As Forças Democráticas Sírias (SDF), lideradas pelos curdos, concordaram no domingo, 11 de janeiro, em deixar Aleppo, no norte do país, após vários dias de combates mortais com as forças governamentais. “Chegamos a um acordo que levou a um cessar-fogo e permitiu a evacuação de mártires, civis feridos, presos e combatentes dos bairros de Ashrafieh e Cheikh-Maqsoud, ao norte e leste da Síria”escreveu o FDS numa nota de imprensa. A agência oficial síria SANA confirmou que “Os ônibus que transportavam o último grupo de membros da organização SDF deixaram o distrito de Sheikh-Maqsoud, em Aleppo, em direção ao nordeste da Síria”.
No sábado, as autoridades sírias anunciaram a rendição de combatentes curdos escondidos num distrito de Aleppo e a sua evacuação para a zona autónoma curda no Nordeste. Alegações denunciadas como “totalmente falso” pelas forças curdas.
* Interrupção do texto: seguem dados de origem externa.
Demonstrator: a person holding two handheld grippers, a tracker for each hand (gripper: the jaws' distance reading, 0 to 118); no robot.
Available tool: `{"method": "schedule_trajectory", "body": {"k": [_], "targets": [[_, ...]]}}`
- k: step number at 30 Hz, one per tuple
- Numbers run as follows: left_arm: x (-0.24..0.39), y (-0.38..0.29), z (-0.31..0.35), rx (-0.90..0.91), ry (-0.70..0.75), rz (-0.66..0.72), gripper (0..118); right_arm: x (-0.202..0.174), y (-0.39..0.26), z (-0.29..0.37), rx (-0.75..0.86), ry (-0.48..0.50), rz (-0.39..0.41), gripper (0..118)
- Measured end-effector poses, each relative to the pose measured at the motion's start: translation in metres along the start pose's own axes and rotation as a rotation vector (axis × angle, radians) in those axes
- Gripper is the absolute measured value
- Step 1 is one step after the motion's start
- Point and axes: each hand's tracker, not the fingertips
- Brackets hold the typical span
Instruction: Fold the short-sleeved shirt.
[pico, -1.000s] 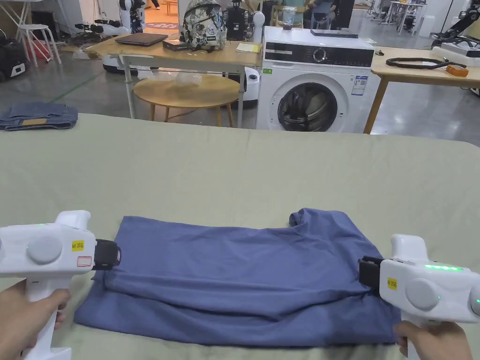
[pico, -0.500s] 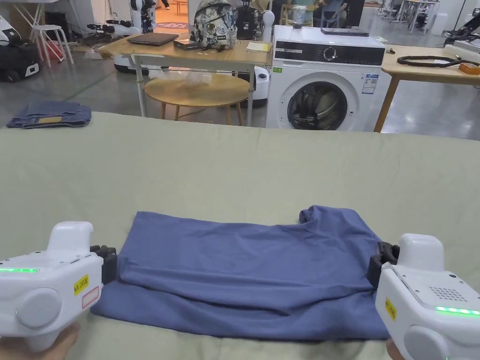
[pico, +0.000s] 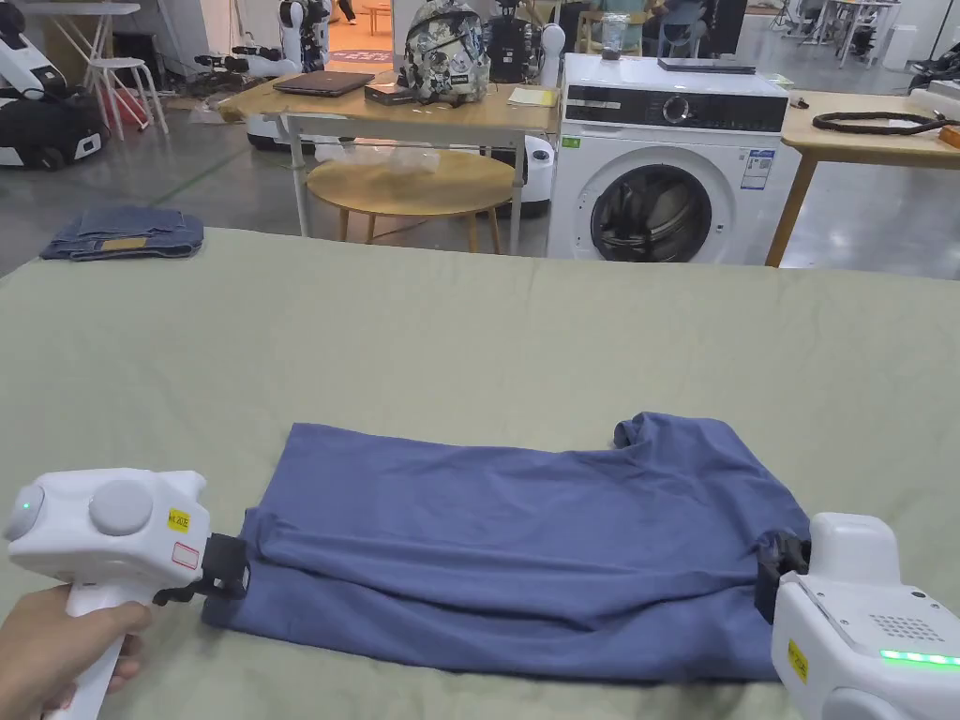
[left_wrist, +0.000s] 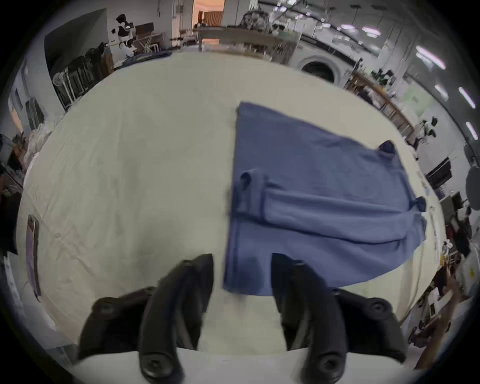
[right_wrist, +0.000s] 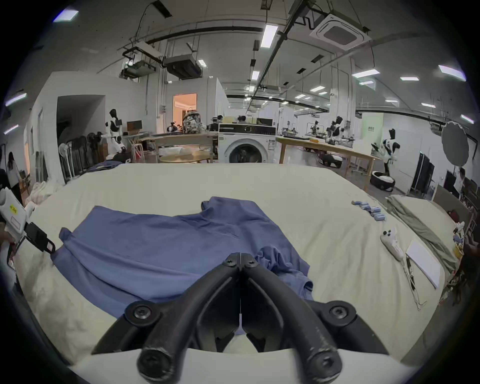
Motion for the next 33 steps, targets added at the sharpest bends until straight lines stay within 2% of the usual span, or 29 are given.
{"method": "schedule_trajectory", "body": {"k": [4,10,12,16,20,25,26,27,28,29,30,33], "targets": [[0.003,-0.001,-0.020,-0.094,-0.002,0.008,53,0.002,-0.004,0.000,-0.012,-0.005,0.005,0],[0.031,-0.011,-0.017,-0.122,0.102,-0.080,50,0.004,-0.009,-0.002,-0.033,-0.009,0.014,0],[0.034,-0.012,-0.020,-0.108,0.123,-0.120,42,0.006,-0.011,-0.003,-0.042,-0.011,0.015,0],[0.035,-0.013,-0.021,-0.098,0.096,-0.127,0,0.011,-0.012,-0.007,-0.061,-0.011,0.001,0],[0.024,-0.019,-0.013,-0.049,0.058,-0.102,0,0.021,-0.010,-0.008,-0.078,-0.007,-0.003,0],[0.018,-0.037,0.012,0.021,-0.004,-0.062,0,0.057,-0.001,-0.023,-0.171,-0.038,-0.016,0],[0.016,-0.040,0.016,0.032,-0.019,-0.053,0,0.067,0.000,-0.029,-0.216,-0.051,-0.016,6],[0.015,-0.044,0.019,0.046,-0.025,-0.055,0,0.076,0.002,-0.035,-0.260,-0.050,-0.017,18],[0.016,-0.047,0.023,0.056,-0.025,-0.050,0,0.084,0.003,-0.040,-0.297,-0.050,-0.016,43],[0.016,-0.050,0.026,0.063,-0.027,-0.050,0,0.091,0.002,-0.048,-0.330,-0.039,-0.017,63],[0.016,-0.052,0.027,0.066,-0.030,-0.051,0,0.097,0.000,-0.056,-0.381,-0.030,0.000,71],[0.019,-0.056,0.028,0.073,-0.031,-0.056,0,0.107,-0.010,-0.077,-0.463,0.015,0.003,71]]}}
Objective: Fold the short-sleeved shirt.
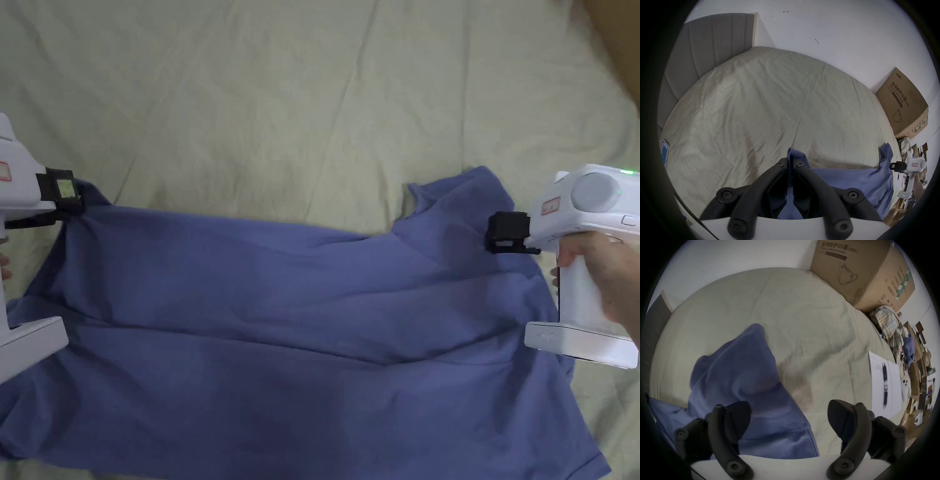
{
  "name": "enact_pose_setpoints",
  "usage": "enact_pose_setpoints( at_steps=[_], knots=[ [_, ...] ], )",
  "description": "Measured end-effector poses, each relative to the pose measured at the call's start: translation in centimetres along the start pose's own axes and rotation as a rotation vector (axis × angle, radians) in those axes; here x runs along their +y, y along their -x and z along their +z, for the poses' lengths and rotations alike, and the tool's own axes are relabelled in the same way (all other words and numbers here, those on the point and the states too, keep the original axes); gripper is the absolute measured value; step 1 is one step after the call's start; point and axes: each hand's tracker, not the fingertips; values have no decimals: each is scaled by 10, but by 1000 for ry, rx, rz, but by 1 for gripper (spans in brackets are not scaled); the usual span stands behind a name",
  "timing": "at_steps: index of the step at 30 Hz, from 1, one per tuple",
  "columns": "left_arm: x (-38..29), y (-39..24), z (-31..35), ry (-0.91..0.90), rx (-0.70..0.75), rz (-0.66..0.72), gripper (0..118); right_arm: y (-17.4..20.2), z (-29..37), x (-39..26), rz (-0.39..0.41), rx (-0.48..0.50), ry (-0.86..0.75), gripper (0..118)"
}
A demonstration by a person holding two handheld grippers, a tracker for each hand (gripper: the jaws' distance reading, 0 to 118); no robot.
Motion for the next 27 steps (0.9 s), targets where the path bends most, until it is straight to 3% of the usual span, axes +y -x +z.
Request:
enact_pose_setpoints(
  at_steps=[1, 4, 5, 6, 7, 16, 27],
  knots=[
    [1, -2, -8, 2, 4, -4, 2, -1, -4, -1, -15, 14, 18, 74],
    [2, 4, -13, 8, 16, -6, 2, -3, -5, -3, -69, 114, 40, 61],
    [4, -2, -17, 11, 15, -1, 2, -2, -2, -2, -62, 94, 31, 52],
    [6, -2, -19, 14, 12, 7, 2, 0, 3, 0, -43, 93, 21, 40],
    [6, 0, -19, 16, 9, 16, 2, -2, 7, 1, -22, 103, 9, 3],
    [12, 5, 25, -40, -51, 83, 2, -24, 106, -8, -18, 232, -200, 1],
    [-44, 40, 108, -94, -112, 73, 2, -55, 205, -118, -35, 272, -371, 1]
  ],
)
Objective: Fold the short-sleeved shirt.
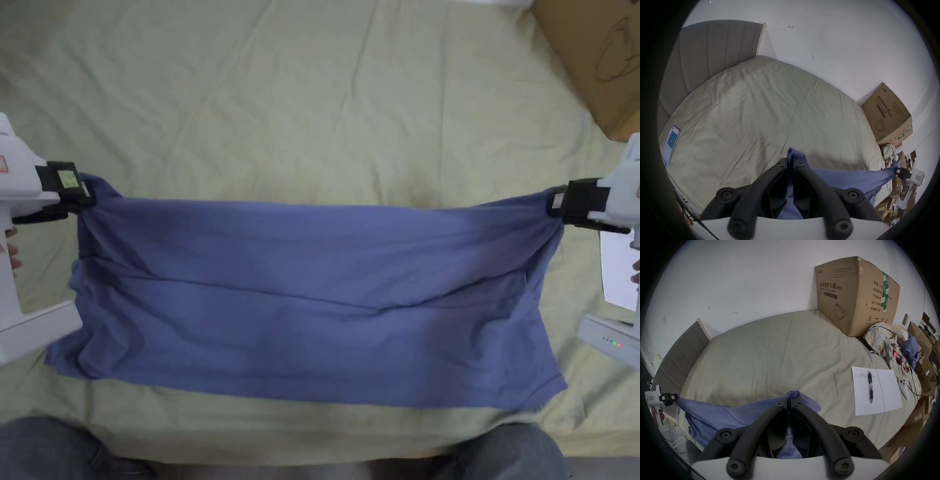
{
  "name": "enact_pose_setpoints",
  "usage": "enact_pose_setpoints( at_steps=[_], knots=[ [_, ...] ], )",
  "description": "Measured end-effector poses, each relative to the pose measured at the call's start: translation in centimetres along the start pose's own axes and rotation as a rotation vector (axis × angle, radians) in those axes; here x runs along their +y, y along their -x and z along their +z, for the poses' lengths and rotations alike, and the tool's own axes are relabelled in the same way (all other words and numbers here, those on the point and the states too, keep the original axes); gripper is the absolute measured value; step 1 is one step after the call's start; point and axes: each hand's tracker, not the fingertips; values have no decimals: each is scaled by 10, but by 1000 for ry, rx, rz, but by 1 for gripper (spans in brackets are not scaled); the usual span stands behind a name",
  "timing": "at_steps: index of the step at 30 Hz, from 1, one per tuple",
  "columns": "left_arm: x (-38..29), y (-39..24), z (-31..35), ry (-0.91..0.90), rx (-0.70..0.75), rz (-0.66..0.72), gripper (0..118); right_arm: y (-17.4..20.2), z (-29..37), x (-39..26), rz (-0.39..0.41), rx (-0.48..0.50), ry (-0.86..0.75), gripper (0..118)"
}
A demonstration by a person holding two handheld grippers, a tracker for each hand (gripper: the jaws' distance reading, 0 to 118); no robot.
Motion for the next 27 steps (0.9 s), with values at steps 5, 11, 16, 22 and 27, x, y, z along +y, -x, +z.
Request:
enact_pose_setpoints(
  at_steps=[5, 11, 16, 22, 27],
  knots=[
    [-48, 22, 9, 33, 7, 65, 2, 2, 26, -53, 7, -12, 2, 1],
    [-105, 51, -4, 109, 56, 127, 3, -9, 23, -125, -30, -81, 64, 1],
    [-141, 51, 2, 152, 122, 160, 27, -22, 13, -169, -157, -112, 136, 2],
    [-119, 42, 39, -46, 267, -12, 106, -21, 52, -147, -42, -231, 34, 97],
    [-95, -10, 96, -425, 284, -260, 109, 12, 121, -93, 4, -212, -342, 99]
  ],
)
Os Estados Unidos apelaram então a ambas as partes para retomarem o diálogo. Em Damasco, o enviado americano Tom Barrack lançou um apelo à “contenção” e no final das hostilidades, após reunião com o presidente Ahmed Al-Shaarah. A União Europeia também “pediu a todas as partes (…) retomar urgentemente o diálogo político”pedindo “fim das hostilidades dentro e ao redor de Aleppo”.
Os confrontos, os mais violentos em Aleppo desde a queda de Bashar Al-Assad em dezembro de 2024, deixaram pelo menos 21 civis mortos desde terça-feira e provocaram a deslocação de cerca de 155 mil pessoas, segundo dados oficiais.
Enfraqueceram ainda mais um acordo concluído em Março entre as duas partes para integrar as instituições civis e militares da administração autónoma curda no Estado, que ainda não foi implementado.
Depois de já ter assumido o controlo de Achrafieh, outro distrito controlado pelos curdos, o exército sírio anunciou no sábado o fim das suas operações em Cheikh-Maqsoud. Combatentes curdos, “que anunciaram a sua rendição, foram transferidos de autocarro, sob supervisão do Ministério do Interior”em direção à zona autônoma curda, anunciou a televisão estatal.
Um correspondente da Agência France-Presse (AFP), estacionado na entrada do distrito de Cheikh-Maqsoud, viu pelo menos cinco autocarros transportando homens, escoltados pelas forças de segurança. Mas as FDS, lideradas pelos Curdos, apresentaram uma versão completamente diferente, falando de “civis deslocados à força” Ou “civis sequestrados e transferidos para local desconhecido”.
Medo de uma escalada regional
Presas durante dias, famílias arrasadas finalmente conseguiram sair do local dos combates, notou o jornalista da AFP. Os homens carregam os filhos nas costas, as mulheres e as crianças choram. Mas várias dezenas de jovens são afastados pelas forças de segurança, que os obrigam a sentar-se no chão, de cabeça baixa, sob a sua guarda, antes de os embarcarem nos autocarros, segundo o correspondente.
Os combates começaram na terça-feira em Aleppo, onde os dois campos se acusaram mutuamente de estar na origem. O governo sírio, que se diz determinado a estabelecer a sua autoridade sobre toda Aleppo, apelou às forças curdas para abandonarem a cidade na sexta-feira. Mas os combatentes entrincheirados em Cheikh-Maqsoud recusaram então qualquer rendição.
As FDS, que lideraram a luta contra os jihadistas do grupo Estado Islâmico na Síria, são apoiadas por Washington, que também apoia Ahmed Al-Charaa. Os combates suscitaram receios de uma escalada regional, com a vizinha Turquia a dizer que está pronta para intervir ao lado das autoridades sírias e de Israel na defesa dos curdos.
Desde a queda de Bashar Al-Assad, o governo islâmico comprometeu-se a proteger as minorias. Mas os combates em Aleppo são o terceiro episódio de violência contra as minorias, depois dos massacres de alauitas na costa em Março e dos combates com os drusos no Sul em Julho.
Os Curdos, que aproveitaram o caos da guerra civil (2011-2024) para tomar vastos territórios no norte e nordeste da Síria, incluindo campos de petróleo e gás, apelam em particular a um sistema de governação descentralizado, que Damasco rejeita.